Maybe I’m just learning something all filmmakers begin to learn, once the first feature is out of the way.

I have the general framework of the next re-write built. When I think about moving forward, though, I get tired. I don’t know that I have what I need in the tank, right now, or enough space in my brain from day to day, to tackle a project that’s a bit heady and which, as a scifi piece, is going to require quite a bit of ground-up creative detail.

This has upset me a bit. But I believe I am starting to accept the circumstance.

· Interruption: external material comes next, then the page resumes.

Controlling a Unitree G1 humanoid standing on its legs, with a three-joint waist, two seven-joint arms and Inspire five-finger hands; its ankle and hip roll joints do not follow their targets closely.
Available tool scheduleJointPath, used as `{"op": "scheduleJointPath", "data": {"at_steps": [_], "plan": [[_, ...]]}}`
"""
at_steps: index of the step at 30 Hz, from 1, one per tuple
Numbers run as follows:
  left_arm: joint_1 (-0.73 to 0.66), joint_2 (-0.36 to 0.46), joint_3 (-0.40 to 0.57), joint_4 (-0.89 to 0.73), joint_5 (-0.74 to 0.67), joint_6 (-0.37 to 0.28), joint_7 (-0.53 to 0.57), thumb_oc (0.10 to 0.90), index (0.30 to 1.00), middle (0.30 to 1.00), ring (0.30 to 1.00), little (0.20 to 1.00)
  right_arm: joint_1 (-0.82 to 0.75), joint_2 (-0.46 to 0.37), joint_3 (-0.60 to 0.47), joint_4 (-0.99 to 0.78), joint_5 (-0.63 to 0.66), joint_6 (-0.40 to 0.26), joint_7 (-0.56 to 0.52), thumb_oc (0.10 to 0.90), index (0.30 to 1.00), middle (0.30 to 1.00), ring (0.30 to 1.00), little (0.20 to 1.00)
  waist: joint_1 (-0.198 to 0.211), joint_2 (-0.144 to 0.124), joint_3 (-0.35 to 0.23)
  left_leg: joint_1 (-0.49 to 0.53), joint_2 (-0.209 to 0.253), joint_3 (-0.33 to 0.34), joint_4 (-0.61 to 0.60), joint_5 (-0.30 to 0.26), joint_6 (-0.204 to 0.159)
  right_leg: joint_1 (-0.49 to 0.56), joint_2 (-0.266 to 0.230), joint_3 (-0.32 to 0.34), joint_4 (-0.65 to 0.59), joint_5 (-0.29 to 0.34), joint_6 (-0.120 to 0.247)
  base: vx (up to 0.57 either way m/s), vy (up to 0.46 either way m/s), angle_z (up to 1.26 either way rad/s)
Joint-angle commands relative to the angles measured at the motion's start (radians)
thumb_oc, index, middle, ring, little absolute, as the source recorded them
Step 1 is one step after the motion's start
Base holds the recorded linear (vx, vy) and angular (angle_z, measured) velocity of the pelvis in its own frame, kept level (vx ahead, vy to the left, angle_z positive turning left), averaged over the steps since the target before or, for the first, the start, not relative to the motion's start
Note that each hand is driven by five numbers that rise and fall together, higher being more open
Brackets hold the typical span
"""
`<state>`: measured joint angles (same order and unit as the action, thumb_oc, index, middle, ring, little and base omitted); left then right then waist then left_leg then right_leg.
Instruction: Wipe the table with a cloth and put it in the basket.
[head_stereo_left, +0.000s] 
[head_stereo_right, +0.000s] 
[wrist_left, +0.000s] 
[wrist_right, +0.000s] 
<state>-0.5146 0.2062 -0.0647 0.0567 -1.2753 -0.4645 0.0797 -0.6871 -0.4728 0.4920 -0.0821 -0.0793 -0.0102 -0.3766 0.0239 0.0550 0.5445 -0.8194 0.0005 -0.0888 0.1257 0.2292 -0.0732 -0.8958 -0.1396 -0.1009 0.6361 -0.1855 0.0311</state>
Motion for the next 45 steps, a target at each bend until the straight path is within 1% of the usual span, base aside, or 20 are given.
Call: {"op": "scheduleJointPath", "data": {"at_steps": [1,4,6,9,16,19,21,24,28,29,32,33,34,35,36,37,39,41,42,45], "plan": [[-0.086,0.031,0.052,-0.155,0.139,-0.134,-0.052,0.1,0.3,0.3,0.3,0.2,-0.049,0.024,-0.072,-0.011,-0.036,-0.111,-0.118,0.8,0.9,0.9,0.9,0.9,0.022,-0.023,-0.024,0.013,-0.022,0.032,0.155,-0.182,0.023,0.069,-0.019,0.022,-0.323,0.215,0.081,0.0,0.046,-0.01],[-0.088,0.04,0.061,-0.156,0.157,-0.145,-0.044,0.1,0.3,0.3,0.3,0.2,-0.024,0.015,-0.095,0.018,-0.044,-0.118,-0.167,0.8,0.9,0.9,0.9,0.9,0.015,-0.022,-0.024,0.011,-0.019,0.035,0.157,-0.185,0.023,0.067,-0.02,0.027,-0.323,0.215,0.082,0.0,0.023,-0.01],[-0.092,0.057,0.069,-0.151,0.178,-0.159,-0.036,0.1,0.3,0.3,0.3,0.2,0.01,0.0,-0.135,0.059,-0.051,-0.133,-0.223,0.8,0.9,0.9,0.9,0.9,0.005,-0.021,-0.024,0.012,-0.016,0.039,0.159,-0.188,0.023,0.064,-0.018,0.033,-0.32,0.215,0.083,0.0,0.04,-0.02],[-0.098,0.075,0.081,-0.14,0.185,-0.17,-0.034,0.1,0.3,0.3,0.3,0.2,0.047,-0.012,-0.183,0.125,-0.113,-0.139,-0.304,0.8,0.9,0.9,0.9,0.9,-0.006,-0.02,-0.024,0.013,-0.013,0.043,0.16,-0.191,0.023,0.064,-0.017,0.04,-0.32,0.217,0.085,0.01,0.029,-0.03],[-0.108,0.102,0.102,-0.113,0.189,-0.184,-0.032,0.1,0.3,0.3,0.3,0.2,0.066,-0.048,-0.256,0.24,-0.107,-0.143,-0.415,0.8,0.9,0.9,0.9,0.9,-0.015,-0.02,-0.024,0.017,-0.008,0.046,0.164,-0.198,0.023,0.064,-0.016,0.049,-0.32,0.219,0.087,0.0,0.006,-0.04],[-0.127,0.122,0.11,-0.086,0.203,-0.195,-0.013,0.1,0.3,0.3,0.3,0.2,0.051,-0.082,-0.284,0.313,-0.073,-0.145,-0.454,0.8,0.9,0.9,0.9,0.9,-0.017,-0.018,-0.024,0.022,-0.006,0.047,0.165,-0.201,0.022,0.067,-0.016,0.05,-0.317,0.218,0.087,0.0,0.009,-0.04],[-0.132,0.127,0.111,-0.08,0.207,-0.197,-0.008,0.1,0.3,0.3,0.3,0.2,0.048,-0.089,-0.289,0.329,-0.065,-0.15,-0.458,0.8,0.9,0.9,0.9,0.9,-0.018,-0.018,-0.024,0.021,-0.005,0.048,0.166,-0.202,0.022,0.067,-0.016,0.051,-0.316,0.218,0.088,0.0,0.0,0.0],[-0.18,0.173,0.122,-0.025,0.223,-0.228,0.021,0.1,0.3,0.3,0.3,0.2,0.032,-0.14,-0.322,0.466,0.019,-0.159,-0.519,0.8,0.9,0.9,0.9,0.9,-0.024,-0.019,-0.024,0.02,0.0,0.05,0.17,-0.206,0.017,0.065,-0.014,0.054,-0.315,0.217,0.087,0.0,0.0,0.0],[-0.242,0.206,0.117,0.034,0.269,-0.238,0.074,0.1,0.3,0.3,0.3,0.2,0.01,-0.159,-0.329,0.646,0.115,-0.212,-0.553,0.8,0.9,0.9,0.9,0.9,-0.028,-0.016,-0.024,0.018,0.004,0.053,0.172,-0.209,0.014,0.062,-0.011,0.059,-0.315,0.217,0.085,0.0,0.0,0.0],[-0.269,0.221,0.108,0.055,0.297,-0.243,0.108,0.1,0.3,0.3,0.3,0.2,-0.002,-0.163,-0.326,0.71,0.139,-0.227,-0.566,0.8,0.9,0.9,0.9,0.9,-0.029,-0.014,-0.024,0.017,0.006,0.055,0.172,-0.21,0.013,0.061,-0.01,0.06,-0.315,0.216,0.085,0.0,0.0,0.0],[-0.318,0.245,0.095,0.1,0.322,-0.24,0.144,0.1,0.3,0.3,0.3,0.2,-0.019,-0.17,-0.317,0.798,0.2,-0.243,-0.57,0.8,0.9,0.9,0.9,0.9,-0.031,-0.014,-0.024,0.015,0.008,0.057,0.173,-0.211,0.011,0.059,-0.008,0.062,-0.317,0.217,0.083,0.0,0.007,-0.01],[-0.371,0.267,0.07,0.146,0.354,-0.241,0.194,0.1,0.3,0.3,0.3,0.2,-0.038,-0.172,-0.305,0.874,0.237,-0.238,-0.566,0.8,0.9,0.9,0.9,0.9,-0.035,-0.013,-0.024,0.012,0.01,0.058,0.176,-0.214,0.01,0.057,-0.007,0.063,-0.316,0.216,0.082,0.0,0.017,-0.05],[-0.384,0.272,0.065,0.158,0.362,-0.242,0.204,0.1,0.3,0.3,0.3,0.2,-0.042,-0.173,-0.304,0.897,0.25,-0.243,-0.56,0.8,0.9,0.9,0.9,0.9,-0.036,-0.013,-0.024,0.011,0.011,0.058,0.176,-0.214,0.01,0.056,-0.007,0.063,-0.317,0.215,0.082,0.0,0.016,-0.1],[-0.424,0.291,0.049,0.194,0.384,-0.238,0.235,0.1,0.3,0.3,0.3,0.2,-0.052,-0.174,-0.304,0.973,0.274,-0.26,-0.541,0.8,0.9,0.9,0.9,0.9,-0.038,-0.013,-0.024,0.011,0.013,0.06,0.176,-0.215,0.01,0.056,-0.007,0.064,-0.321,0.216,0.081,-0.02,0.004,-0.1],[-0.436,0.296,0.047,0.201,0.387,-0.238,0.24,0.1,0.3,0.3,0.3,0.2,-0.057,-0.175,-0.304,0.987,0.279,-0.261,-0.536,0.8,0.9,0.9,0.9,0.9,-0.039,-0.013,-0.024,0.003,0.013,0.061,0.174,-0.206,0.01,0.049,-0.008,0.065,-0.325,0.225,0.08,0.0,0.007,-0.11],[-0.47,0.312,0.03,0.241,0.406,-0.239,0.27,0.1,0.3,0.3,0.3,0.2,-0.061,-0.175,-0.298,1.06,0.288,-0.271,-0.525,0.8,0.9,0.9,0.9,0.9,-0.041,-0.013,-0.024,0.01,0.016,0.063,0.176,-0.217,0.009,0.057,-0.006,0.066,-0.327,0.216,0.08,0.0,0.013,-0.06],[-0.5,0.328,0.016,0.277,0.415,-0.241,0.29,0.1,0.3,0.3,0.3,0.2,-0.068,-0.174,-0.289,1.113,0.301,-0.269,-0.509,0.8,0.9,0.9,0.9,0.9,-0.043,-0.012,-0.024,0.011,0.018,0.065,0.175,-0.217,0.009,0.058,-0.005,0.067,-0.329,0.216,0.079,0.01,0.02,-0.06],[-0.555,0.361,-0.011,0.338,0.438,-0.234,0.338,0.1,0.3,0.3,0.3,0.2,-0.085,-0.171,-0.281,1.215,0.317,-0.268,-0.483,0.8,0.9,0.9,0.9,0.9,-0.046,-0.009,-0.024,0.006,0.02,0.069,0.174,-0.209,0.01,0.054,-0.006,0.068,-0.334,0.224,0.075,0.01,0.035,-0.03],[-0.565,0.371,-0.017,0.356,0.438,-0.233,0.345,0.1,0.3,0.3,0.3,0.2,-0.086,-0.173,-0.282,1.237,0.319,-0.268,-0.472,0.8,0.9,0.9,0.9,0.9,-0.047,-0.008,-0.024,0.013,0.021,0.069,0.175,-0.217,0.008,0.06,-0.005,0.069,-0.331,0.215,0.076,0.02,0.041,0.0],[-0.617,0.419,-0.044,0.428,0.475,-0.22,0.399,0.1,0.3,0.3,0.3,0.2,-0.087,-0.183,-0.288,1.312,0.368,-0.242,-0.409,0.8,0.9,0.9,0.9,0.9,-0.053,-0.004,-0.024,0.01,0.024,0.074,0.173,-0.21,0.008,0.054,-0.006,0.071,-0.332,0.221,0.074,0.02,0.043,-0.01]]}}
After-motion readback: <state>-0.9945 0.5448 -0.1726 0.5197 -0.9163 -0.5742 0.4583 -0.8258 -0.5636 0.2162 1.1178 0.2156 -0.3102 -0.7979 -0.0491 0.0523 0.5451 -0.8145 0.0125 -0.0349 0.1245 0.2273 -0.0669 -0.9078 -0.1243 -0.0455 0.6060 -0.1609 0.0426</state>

Nothing prevents me from proceeding with this project at my own pace. At the same time, it could just be that it’s not “next”, as I had imagined or hoped it might be. Is there a chance that might change? Of course. But, in the meantime, we must keep moving.

I started tossing around another idea, for what to make next. It didn’t seem to quite fit, but I let the general parameters behind it ride, from day to day. I kept them in the back of my brain.

And then it happened — I ended up starting in on a new script. It’s different than the original new idea. It feels, as the one before, like it might be next. Again — that could of course change.

What doesn’t change is that I can still take my time. Independent filmmakers hold few advantages. Time can be one of them. How might I be feeling now if large sums of money were already committed to the first script I brought up in this discussion? Might I have tried to force it to work?

Perhaps. Then again, also, when there is money there tends to be more room to do things fully and steadily. I look forward to that day.

On the other hand, a lack of deadlines or resources can quickly lead to making excuses. I don’t worry about such stasis nearly as often as I used to — and I tend to think it’s a useful concern, these days — but I do think that it’s important to keep making work and to keep getting it out there, especially in today’s artistic/economic climate.

I wanted to share all this because I think I would have been feeling much more anxious if I hadn’t attempted patience, and instead of forcing the issue — tried to listen and to let go. That’s what allowed a new possibility to bloom.

I have to constantly remind myself of this. My long history with this sort of existential/career tension came up in the most recent episode of Coffee With Creatives.

I am not the steward of any one story. I’m a storyteller.

This is part eighteen of a thirty day trial, during which I am writing and publishing a post every day. No refunds. Comments welcome and encouraged!

Day 01: Struggles and Wonders and Dying in  Chair

Day 02: Fear, Panic, Identity and Anti-Focus

Day 03: Purple Sky of Towering Clouds Over a Far-off City

Day 04: Circle Up and Laugh

Day 05: On The Future of Labor

Day 06: Appreciating Difficulty, Harnessing its Momentum

Day 07: The Word for World is Earth

Day 08: It’s About The Dreaming, Not The Dream

Day 09: Moments of Presence: CWC Interview (Writer Laura Goode)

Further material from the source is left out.